A project from the National Trust of WA
A self-guided drive trail between the Perth Hills and Western Australia’s Eastern Goldfields. Go with the Flow. Follow the water to discover more about the audacious goldfields water supply scheme and Engineer CY O’Connor.
“Future generations, I am quite certain will think of us and bless us for our far seeing patriotism, and it will be said of us, as Isaiah said of old, ‘They made a way in the wilderness, and rivers in the desert”
Opposite the service station, in Meckering’s Memorial Park is a display of photographs and a piece of the water supply pipeline that give a sense of the devastation wrought when WA’s strongest recorded earthquake struck.
Life in Meckering was typical of most small country towns until the morning of 14 October 1968. On that morning an earthquake, measuring 6.9 on the Richter Scale, destroyed the township in a mere 40 seconds. The quake was felt over most of southern Western Australia, with reports of damage coming from as far away as Esperance, Albany and Perth. Unfortunately for Meckering, the town was almost directly over the epicentre.
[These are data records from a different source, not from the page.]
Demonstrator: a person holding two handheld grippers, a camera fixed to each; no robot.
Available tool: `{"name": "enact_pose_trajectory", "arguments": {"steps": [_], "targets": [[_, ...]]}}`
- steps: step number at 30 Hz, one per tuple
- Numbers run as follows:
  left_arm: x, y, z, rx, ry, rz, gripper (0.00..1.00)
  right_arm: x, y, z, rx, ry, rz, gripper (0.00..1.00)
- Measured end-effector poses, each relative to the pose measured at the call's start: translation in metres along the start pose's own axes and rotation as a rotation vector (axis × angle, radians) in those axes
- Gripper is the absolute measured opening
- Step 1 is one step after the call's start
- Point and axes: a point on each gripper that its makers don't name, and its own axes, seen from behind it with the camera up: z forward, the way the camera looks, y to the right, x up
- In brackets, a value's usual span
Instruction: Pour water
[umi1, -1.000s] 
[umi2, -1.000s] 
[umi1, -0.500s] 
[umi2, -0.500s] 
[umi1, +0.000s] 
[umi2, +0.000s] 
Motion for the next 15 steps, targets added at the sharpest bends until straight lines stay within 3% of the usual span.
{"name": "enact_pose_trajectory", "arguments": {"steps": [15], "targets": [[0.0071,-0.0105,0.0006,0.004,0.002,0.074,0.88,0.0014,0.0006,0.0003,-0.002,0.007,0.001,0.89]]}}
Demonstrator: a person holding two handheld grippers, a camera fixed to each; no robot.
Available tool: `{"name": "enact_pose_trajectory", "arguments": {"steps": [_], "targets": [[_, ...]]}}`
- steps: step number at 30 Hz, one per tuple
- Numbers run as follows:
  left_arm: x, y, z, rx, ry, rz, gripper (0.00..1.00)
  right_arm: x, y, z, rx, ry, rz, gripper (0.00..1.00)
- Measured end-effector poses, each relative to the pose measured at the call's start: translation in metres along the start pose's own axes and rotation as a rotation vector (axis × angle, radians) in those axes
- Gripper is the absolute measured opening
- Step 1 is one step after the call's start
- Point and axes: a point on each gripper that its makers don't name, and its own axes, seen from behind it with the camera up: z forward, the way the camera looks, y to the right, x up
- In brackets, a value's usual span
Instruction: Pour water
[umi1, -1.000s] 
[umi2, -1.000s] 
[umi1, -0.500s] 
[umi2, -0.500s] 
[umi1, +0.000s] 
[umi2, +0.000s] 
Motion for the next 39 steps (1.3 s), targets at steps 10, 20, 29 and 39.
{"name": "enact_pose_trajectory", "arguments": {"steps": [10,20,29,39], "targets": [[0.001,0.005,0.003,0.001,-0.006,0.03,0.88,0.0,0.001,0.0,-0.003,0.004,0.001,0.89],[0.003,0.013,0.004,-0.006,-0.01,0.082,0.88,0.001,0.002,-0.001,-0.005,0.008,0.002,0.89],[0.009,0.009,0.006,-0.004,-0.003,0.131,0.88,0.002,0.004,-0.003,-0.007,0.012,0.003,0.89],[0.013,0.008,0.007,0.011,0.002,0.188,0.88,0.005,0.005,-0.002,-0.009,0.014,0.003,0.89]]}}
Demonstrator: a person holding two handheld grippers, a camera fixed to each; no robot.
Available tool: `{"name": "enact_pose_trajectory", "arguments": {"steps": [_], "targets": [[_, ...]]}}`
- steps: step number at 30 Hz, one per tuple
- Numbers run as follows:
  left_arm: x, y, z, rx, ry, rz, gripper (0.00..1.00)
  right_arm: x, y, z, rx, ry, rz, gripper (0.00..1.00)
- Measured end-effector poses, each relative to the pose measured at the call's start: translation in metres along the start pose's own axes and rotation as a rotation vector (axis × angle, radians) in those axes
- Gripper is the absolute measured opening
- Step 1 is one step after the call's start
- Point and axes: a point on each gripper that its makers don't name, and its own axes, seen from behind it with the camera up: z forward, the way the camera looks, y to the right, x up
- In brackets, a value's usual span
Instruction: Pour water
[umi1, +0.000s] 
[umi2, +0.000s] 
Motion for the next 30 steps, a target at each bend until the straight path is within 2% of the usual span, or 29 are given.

More than 50 homes were destroyed along with churches, shops, buildings, sheds and water supplies. The pipeline was severely damaged. It was compressed, the steel pipes “telescoping” into themselves about 1.2 m. This damaged section of pipe has been retained and can be seen here. Both the narrow and standard gauge railway lines were stretched and buckled, and major roads were ruptured.
The damage bill was put at $1.5 million. Seventeen people were injured, some seriously. Fortunately no one was killed, possibly because the quake occurred on a public holiday when the school was closed and the shops empty.
Cunderdin Museum in No 3 Pump Station has an interactive Earthquake House which graphically illustrates the destructive power of an earthquake.